Monday, March 21, 2016

Agda is not a purely functional language

One of the more surprising things I've learned as a lecturer is the importance of telling lies to students. Basically, the real story regarding nearly everything in computer science is diabolically complicated, and if we try to tell the whole truth up front, our students will get too confused to learn anything.

So what we have to do is to start by telling a simple story which is true in broad outline, but which may be false in some particulars. Then, when they understand the simple story, we can point out the places where the story breaks down, and then use that to tell a slightly less-false story, and so on and so on, until they have a collection of models, which range from the simple-but-inaccurate to the complex-but-accurate. Then our students can use the simplest model they can get away with to solve their problem.

The same thing happens when teaching physics, where we start with Newtonian mechanics, and then refine it with special relativity and quantum mechanics, and then refine it further (in two incompatible ways!) with general relativity and quantum field theories. The art of problem solving is to pick the least complicated model that will solve the problem.

But despite how essential lies are, it's always a risk that our students discover that we are telling lies too early -- because their understanding is fragile, they don't have a sense of the zone of applicability of the story, and so an early failure can erode the confidence they need to try tackling problems. Happily, though, one advantage that computer science has over physics is that computers are more programmable than reality: we can build artificial worlds which actually do exactly obey the rules we lay out.

This is why my colleague Martín Escardó says that when teaching beginners, he prefers teaching Agda to teaching Haskell -- he has to tell fewer lies. The simple story that we want to start with when teaching functional programming is that data types are sets, and computer functions are mathematical functions.

In the presence of general recursion, though, this is a lie. Martín has done a lot of work on more accurate stories, such as data types are topological spaces and functions are continuous maps, but this is not what we want to tell someone who has never written a computer program before (unless they happen to have a PhD in mathematics)!

Agda's termination checking means that every definable function is total, and so in Agda it's much closer to true that types are sets and functions are functions. But it's not quite true!

Here's a little example, as an Agda program. First, let's get the mandatory bureaucracy out of the way -- we're defining the program name, and importing the boolean and identity type libraries.

module wat where 

open import Data.Bool
open import Relation.Binary.PropositionalEquality using (_≡_; refl)

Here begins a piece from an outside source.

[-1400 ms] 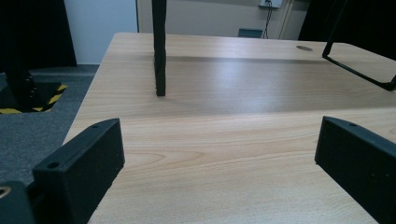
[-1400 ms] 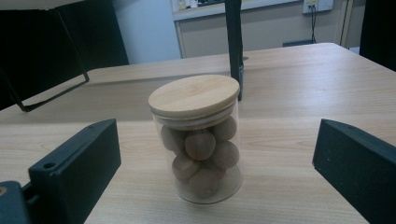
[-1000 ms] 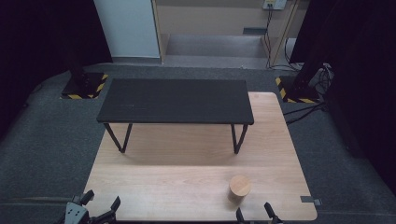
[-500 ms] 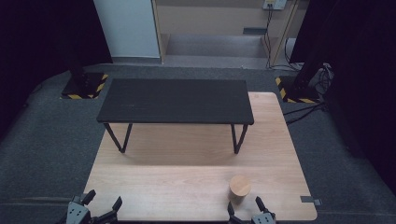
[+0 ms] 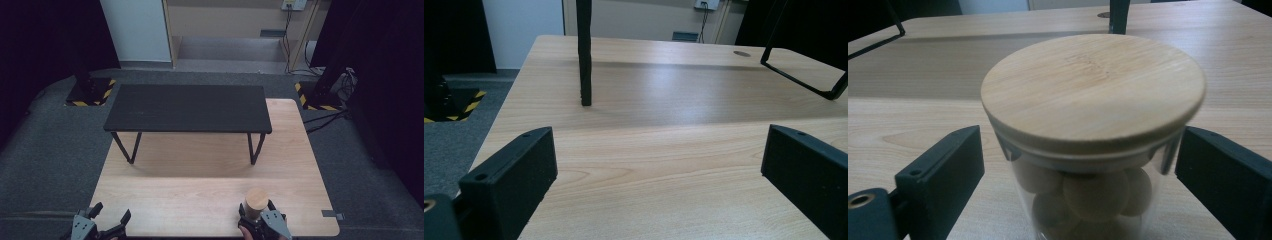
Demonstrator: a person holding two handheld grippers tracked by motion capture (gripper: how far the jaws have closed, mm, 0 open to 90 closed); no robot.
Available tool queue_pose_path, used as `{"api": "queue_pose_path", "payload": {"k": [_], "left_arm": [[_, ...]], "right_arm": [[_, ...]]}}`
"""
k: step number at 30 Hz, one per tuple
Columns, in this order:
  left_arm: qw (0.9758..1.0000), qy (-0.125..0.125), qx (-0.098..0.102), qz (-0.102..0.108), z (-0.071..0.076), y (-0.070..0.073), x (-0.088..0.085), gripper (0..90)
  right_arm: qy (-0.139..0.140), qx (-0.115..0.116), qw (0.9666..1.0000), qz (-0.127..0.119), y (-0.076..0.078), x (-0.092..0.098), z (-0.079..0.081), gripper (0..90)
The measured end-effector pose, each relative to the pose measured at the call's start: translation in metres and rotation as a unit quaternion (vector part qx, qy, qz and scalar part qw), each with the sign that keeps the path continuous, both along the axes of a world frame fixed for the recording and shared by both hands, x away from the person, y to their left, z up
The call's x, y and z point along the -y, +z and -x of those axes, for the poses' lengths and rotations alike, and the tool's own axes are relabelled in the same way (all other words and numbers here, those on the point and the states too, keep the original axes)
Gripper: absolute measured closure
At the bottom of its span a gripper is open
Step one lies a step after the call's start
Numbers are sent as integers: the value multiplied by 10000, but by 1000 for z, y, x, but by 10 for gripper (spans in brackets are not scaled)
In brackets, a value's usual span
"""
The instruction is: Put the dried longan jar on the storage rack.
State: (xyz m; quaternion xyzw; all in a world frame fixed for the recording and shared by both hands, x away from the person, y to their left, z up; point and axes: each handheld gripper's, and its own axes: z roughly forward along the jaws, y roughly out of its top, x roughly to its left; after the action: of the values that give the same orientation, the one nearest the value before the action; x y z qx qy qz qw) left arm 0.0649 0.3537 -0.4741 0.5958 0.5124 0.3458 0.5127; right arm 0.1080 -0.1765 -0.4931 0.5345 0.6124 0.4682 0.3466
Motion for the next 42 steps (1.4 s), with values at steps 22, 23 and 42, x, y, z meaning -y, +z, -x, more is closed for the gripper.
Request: {"api": "queue_pose_path", "payload": {"k": [22,23,42], "left_arm": [[9999,-23,33,115,-2,1,-3,2],[9999,-27,30,129,-2,2,-3,2],[9998,-36,71,202,0,5,-8,4]], "right_arm": [[304,324,9990,-62,55,-5,1,251],[354,369,9987,-87,63,-5,0,251],[775,874,9930,-163,160,-6,-35,254]]}}
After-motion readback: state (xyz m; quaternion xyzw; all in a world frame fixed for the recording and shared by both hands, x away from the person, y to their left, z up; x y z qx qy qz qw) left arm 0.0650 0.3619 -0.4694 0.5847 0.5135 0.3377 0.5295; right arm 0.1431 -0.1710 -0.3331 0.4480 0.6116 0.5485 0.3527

Next, let's define the identity function on booleans.

f : Bool  Bool
f true = true
f false = false

In fact, let's define it a second time!

g : Bool  Bool
g true = true
g false = false

So now we have two definitions of the identity function f, and g, so they must be equal, right? Let's see if we can write a proof this fact.

wat : f  g 
wat = refl

Oops! We see that refl is in red -- Agda doesn't think it's a proof. In other words, two functions which are identical except for their name are not considered equal -- α-equivalence is not a program equivalence as far as Agda is concerned!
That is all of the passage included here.